## What you will do
Since the pictures are not wanted, retype the listing below exactly and without them.

## Data section
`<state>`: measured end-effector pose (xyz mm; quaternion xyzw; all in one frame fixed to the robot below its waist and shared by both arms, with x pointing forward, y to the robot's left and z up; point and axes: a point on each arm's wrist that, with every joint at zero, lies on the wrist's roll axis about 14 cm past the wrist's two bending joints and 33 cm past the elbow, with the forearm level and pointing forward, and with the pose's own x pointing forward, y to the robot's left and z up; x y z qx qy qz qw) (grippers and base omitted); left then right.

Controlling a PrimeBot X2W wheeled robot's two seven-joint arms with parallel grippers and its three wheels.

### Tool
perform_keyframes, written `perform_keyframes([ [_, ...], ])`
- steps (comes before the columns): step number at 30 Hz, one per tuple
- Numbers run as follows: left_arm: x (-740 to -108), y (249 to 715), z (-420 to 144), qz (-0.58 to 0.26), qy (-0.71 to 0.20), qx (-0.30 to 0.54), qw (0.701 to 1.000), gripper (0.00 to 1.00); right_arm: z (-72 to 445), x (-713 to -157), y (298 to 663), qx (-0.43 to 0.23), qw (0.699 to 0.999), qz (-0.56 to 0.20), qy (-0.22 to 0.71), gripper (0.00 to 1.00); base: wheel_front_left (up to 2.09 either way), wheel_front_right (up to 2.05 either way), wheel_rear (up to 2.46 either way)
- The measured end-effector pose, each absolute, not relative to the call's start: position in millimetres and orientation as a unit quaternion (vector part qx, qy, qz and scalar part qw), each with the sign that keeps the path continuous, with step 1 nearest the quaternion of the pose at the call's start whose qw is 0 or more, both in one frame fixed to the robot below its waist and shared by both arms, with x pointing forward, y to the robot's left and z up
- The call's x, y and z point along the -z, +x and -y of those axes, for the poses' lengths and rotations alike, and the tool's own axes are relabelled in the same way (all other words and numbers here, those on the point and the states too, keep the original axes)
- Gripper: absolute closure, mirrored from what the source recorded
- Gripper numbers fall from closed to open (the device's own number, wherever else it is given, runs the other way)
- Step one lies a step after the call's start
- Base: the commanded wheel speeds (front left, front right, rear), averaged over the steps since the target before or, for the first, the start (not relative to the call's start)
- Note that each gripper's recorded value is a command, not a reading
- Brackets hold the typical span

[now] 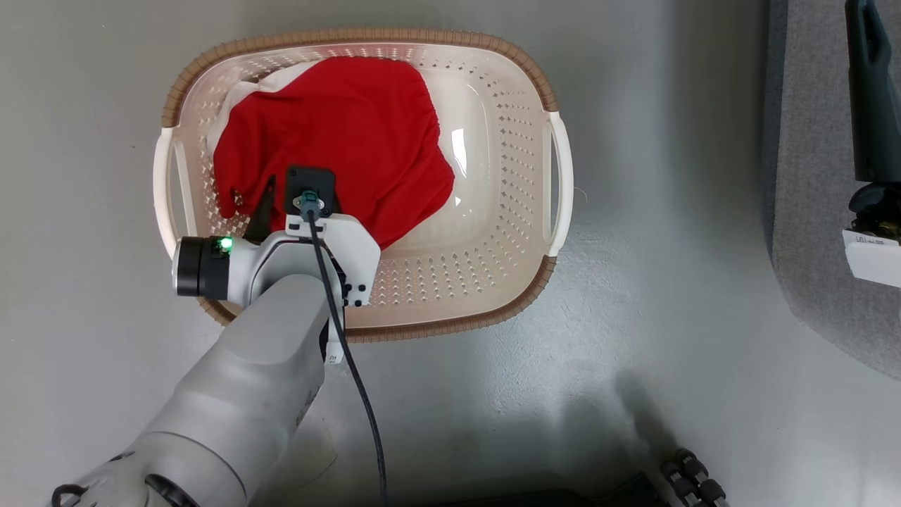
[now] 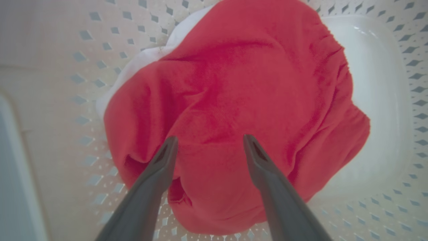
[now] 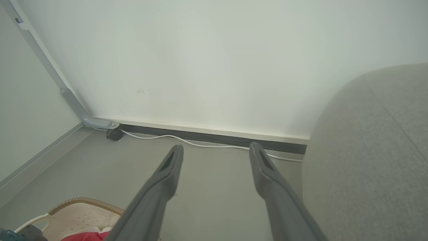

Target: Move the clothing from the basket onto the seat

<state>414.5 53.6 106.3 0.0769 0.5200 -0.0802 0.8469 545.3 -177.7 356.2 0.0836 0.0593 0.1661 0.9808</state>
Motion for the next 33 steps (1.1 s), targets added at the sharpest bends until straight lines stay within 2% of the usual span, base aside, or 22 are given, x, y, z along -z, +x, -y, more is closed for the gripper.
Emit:
perform_keyframes([
  [11, -94, 407, -60, -0.567, 0.130, 0.089, 0.808, 0.00, 180, -354, 545, -0.164, 0.981, -0.061, 0.085, 0.00, 0.00, 0.00, 0.00],
  [27, -77, 402, -63, -0.598, 0.219, 0.162, 0.754, 0.00, 184, -341, 543, -0.158, 0.981, -0.074, 0.086, 0.00, 0.00, 0.00, 0.00],
  [28, -76, 401, -64, -0.598, 0.226, 0.165, 0.751, 0.07, 184, -341, 542, -0.158, 0.981, -0.075, 0.086, 0.00, 0.00, 0.00, 0.00],
  [29, -75, 401, -65, -0.598, 0.234, 0.170, 0.748, 0.46, 184, -341, 542, -0.157, 0.981, -0.075, 0.087, 0.00, 0.00, 0.00, 0.00],
  [30, -74, 400, -65, -0.599, 0.239, 0.174, 0.744, 0.97, 185, -340, 542, -0.157, 0.981, -0.076, 0.086, 0.00, 0.00, 0.00, 0.00],
  [31, -74, 401, -64, -0.597, 0.242, 0.178, 0.744, 1.00, 185, -340, 542, -0.157, 0.981, -0.076, 0.086, 0.00, 0.00, 0.00, 0.00],
  [33, -74, 405, -63, -0.595, 0.249, 0.182, 0.742, 1.00, 185, -340, 543, -0.156, 0.981, -0.075, 0.086, 0.00, 0.00, 0.00, 0.00],
])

## Written reply
`<state>`: measured end-effector pose (xyz mm; quaternion xyzw; all in one frame fixed to the robot below its waist and shared by both arms, with x pointing forward, y to the robot's left and z up; point and axes: a point on each arm's wrist that, with every joint at zero, lies on the wrist's roll axis about 14 cm past the wrist's two bending joints and 33 cm past the elbow, with the forearm level and pointing forward, and with the pose's own x pointing forward, y to the robot's left and z up; x y z qx qy qz qw) (grippers and base omitted); left then right.

Controlling a PrimeBot X2W wheeled robot's two seven-joint arms with parallel grippers and its three wheels.

### Tool
perform_keyframes, written `perform_keyframes([ [_, ...], ])`
- steps (comes before the columns): step number at 30 Hz, one per tuple
- Numbers run as follows: left_arm: x (-740 to -108), y (249 to 715), z (-420 to 144), qz (-0.58 to 0.26), qy (-0.71 to 0.20), qx (-0.30 to 0.54), qw (0.701 to 1.000), gripper (0.00 to 1.00); right_arm: z (-72 to 445), x (-713 to -157), y (298 to 663), qx (-0.43 to 0.23), qw (0.699 to 0.999), qz (-0.56 to 0.20), qy (-0.22 to 0.71), gripper (0.00 to 1.00); base: wheel_front_left (up to 2.09 either way), wheel_front_right (up to 2.05 either way), wheel_rear (up to 2.46 either way)
- The measured end-effector pose, each absolute, not relative to the call's start: position in millimetres and orientation as a unit quaternion (vector part qx, qy, qz and scalar part qw), each with the sign that keeps the path continuous, with step 1 nearest the quaternion of the pose at the call's start whose qw is 0 or more, both in one frame fixed to the robot below its waist and shared by both arms, with x pointing forward, y to the robot's left and z up
- The call's x, y and z point along the -z, +x and -y of those axes, for the poses' lengths and rotations alike, and the tool's own axes are relabelled in the same way (all other words and numbers here, those on the point and the states too, keep the original axes)
- Gripper: absolute closure, mirrored from what the source recorded
- Gripper numbers fall from closed to open (the device's own number, wherever else it is given, runs the other way)
- Step one lies a step after the call's start
- Base: the commanded wheel speeds (front left, front right, rear), averaged over the steps since the target before or, for the first, the start (not relative to the call's start)
- Note that each gripper's recorded value is a command, not a reading
- Brackets hold the typical span

[now] 
[now] 
[now] 

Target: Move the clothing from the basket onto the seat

<state>414.5 53.6 106.3 0.0769 0.5200 -0.0802 0.8469 545.3 -177.7 356.2 0.0836 0.0593 0.1661 0.9808</state>
Motion for the next 33 steps (1.1 s), targets added at the sharpest bends until straight lines stay within 2% of the usual span, base aside, or 22 are given, x, y, z along -z, +x, -y, more is closed for the gripper.
Emit:
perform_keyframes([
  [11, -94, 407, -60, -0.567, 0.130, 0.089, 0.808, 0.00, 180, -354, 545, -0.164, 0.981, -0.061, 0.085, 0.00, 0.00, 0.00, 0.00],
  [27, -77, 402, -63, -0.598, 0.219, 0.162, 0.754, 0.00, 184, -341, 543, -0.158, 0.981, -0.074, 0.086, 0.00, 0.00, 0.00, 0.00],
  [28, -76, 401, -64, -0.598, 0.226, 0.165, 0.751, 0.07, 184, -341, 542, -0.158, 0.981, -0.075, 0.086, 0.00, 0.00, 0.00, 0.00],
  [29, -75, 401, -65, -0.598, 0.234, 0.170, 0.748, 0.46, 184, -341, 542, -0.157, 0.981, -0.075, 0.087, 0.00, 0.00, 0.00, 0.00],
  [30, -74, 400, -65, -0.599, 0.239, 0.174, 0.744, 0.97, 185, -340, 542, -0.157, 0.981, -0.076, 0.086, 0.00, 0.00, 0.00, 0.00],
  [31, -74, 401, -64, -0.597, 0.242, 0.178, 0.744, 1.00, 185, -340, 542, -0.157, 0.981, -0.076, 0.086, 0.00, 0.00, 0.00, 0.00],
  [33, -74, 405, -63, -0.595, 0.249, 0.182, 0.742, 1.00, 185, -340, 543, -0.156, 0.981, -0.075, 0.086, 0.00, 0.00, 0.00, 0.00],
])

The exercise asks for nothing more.